Both marketing strategies match customers with recommended products that enhance their experience in multiple ways. From the consumer side, they gain access to additional features and deals that they may not have been aware of. From the brand’s perspective, they increase sales opportunities through educating about business offerings.

Although the two terms—cross-selling and upselling—are often used interchangeably, there are subtle differences that are essential to recognize so your business can implement them effectively. Let’s start by breaking down each strategy.

What is Cross-Selling?

Cross-selling is a technique that suggests supplementary products to compliment a customer’s initial purchase. A classic example of cross-selling is the phrase “want some fries with that shake?” The sales representative intends to heighten the consumer’s experience—fulfill their needs—by offering an add-on product that compliments the initial product.
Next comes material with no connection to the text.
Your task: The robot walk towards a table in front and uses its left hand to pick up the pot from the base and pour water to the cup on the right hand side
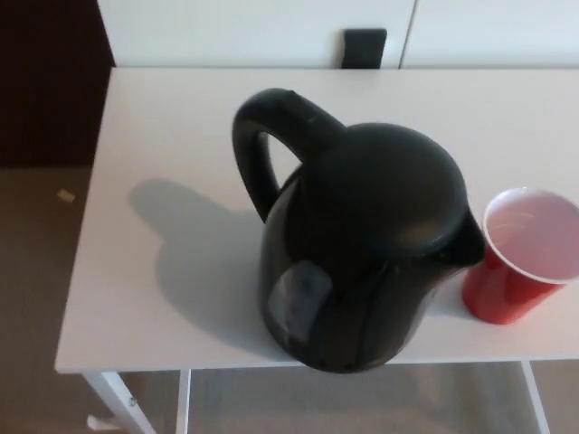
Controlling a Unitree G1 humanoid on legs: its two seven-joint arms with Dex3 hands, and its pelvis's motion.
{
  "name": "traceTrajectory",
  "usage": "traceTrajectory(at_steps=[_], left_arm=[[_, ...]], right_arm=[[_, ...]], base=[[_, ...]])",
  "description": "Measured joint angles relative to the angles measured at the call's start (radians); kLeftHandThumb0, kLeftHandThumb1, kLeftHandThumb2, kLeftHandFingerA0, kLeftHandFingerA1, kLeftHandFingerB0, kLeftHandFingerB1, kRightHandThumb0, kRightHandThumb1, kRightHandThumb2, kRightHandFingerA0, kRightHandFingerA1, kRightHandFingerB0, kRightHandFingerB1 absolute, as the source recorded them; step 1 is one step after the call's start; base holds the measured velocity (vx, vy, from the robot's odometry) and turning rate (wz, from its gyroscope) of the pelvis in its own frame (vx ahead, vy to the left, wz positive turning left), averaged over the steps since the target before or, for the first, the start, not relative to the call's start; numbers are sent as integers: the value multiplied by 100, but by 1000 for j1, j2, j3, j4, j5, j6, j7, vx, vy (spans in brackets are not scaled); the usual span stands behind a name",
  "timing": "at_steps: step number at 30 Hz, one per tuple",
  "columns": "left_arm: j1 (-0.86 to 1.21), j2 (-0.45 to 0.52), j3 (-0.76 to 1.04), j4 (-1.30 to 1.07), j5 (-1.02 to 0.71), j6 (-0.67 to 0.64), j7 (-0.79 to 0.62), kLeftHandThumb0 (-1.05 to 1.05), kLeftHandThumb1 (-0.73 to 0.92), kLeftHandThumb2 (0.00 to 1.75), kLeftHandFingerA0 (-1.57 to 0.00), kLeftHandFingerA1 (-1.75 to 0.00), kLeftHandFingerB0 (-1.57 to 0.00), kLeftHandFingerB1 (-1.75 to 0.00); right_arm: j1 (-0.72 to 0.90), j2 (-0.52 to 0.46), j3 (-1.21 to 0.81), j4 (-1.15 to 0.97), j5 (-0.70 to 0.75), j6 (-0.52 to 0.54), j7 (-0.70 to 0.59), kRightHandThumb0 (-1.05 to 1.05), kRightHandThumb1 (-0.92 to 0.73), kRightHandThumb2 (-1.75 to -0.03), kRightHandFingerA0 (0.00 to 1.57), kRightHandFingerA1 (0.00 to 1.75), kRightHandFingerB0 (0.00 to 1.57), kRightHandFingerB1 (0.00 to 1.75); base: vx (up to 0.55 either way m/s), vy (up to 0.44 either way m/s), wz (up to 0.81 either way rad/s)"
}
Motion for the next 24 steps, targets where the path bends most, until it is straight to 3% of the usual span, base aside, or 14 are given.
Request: traceTrajectory(at_steps=[1, 2, 3, 4, 5, 7, 8, 9, 19, 20, 21, 22, 23, 24], left_arm=[[-1, 0, -1, 0, 1, 0, 0, -12, 34, 50, -81, -49, -60, -44], [-2, 2, -1, 1, 1, 1, 0, -10, 35, 50, -81, -49, -60, -45], [-4, 3, 0, 0, 1, 1, 0, -10, 35, 50, -81, -49, -60, -45], [-5, 3, 2, 0, 1, 1, -1, -11, 34, 50, -81, -49, -60, -45], [-6, 3, 3, 0, 1, 1, -2, -9, 34, 50, -82, -49, -61, -45], [-5, 1, 5, 2, 0, 1, -2, -9, 34, 50, -82, -50, -61, -45], [-6, 2, 7, 3, 0, 2, -2, -9, 34, 50, -82, -50, -61, -45], [-6, -1, 7, 3, 0, 2, -3, -13, 34, 48, -86, -49, -62, -44], [-11, 1, 13, 6, -1, 1, -5, -7, 35, 48, -87, -50, -62, -44], [-14, 2, 14, 6, -1, 1, -6, -9, 35, 48, -87, -50, -62, -44], [-19, -6, 13, 6, 0, 3, -8, -9, 35, 48, -87, -50, -62, -44], [-22, 0, 13, 6, 0, 3, -9, -10, 35, 48, -85, -49, -61, -44], [-25, 5, 13, 6, 0, 4, -8, -10, 35, 48, -85, -49, -61, -44], [-31, 9, 13, 4, 0, 4, -8, -7, 35, 48, -87, -50, -61, -44]], right_arm=[[-2, 1, 0, 1, 0, 1, 0, -54, -68, -62, 32, 56, 16, 34], [-8, 5, -1, 2, 0, 2, 0, -44, -46, -98, 28, 62, 2, 47], [-12, 7, -1, 3, 0, 2, 0, -44, -46, -98, 28, 62, 2, 47], [-15, 8, 1, 3, -1, 3, -1, -54, -68, -60, 31, 55, 16, 34], [-17, 10, 2, 3, -3, 3, -3, -58, -52, -88, 22, 56, 8, 45], [-17, 13, 4, 8, -4, 7, -4, -59, -52, -89, 21, 56, 7, 44], [-17, 17, 6, 7, -5, 7, -4, -59, -52, -89, 21, 56, 7, 44], [-18, 9, 7, 7, -5, 7, -5, -56, -68, -60, 29, 52, 17, 32], [-25, 4, 13, 16, -11, 12, -31, -59, -69, -61, 31, 54, 16, 33], [-25, 5, 13, 17, -12, 13, -33, -61, -51, -89, 28, 59, 10, 45], [-30, 5, 13, 17, -12, 14, -35, -61, -51, -89, 28, 59, 10, 45], [-36, 8, 14, 16, -12, 14, -35, -57, -69, -62, 31, 54, 17, 33], [-38, 11, 15, 15, -12, 14, -36, -57, -69, -62, 31, 54, 17, 33], [-41, 13, 14, 15, -12, 14, -36, -43, -46, -97, 27, 61, 2, 47]], base=[[0, 0, 0], [0, 0, 0], [0, 0, 0], [0, 0, 0], [-118, -75, 7], [-22, -82, -4], [51, 99, 24], [44, 131, 1], [37, 51, -6], [51, 226, -2], [26, 272, -55], [27, 267, -6], [25, 261, 23], [-14, 179, 14]])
Rather than guessing the products that may be of interest to consumers, Personalics digs deeper. Using behavioral data, we detect specific products that are complementary and are likely to end up being purchased together.

What is Upselling?

            Alternatively, upselling is less concerned with offering an additional product, and more concerned with generating larger commissions. Instead, you are marketing a premium version of the original product the consumer wants to purchase. For example, many apps will offer free downloads and use of standard features; however, if they want access to higher-end features, they must pay a premium. The strategy here is to give users a taste of the experience, and once they invest attention in the product and understand its perks, they will be more incentivized to upgrade. Personalics uses upselling techniques by curating the recommended higher-priced products to suit consumers’ authentic/actual preferences.

Here’s a trick with upselling

Psychology shows that no matter what your actual opinion is, people tend to pick the middle option when given a scale. We fear standing out by choosing an option on the lowest or highest end, so we conform to the middle because it’s safe. How can we incorporate this into upselling strategies? We simply make the middle option what we most want people to buy. This way, customers feel like they are choosing the most reasonable offer. Practically, the offer must be realistic for the consumer while still inviting increased sale opportunity for the brand.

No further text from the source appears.